(Stored data)

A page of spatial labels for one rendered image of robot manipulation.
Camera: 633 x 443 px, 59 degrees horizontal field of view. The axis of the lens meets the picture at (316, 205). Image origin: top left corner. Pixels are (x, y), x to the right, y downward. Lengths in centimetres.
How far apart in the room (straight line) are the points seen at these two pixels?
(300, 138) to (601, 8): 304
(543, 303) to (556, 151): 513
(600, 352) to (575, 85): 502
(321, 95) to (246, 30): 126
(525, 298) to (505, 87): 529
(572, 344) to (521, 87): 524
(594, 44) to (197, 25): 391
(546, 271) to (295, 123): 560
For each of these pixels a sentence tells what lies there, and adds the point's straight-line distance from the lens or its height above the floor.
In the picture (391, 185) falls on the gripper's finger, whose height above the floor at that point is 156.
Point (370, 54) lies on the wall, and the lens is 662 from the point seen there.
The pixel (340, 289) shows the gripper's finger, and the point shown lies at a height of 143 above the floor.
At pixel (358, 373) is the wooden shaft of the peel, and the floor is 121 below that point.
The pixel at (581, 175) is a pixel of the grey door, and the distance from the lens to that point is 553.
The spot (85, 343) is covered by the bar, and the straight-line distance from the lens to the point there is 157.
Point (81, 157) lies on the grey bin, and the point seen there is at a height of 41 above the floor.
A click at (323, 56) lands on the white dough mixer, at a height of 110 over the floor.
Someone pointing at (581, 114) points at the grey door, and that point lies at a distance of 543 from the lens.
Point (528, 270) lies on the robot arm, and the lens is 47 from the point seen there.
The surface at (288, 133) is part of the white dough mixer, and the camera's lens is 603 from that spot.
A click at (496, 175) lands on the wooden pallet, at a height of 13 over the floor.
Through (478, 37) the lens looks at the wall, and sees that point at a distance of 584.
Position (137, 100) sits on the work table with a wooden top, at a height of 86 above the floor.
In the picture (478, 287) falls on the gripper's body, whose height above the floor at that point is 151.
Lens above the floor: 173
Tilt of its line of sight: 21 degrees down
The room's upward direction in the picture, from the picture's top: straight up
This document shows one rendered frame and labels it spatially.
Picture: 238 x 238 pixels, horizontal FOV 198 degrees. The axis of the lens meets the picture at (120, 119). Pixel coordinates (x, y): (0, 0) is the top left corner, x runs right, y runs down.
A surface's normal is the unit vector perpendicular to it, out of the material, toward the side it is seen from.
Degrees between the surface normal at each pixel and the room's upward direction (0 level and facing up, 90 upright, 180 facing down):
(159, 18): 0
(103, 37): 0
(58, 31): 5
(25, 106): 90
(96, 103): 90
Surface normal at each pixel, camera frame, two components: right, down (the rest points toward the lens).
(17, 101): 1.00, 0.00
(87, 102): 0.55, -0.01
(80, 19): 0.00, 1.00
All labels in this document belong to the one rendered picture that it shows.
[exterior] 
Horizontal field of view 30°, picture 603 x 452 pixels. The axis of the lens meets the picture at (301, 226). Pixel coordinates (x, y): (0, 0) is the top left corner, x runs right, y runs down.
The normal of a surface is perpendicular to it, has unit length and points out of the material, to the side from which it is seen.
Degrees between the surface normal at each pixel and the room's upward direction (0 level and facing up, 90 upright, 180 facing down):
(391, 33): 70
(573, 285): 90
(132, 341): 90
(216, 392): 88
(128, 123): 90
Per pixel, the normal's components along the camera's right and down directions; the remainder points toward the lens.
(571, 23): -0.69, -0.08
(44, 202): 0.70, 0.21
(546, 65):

- Task item: Across all of the records above, how many lines include the string "frame"? Answer with one number only.

- Answer to this exercise: 2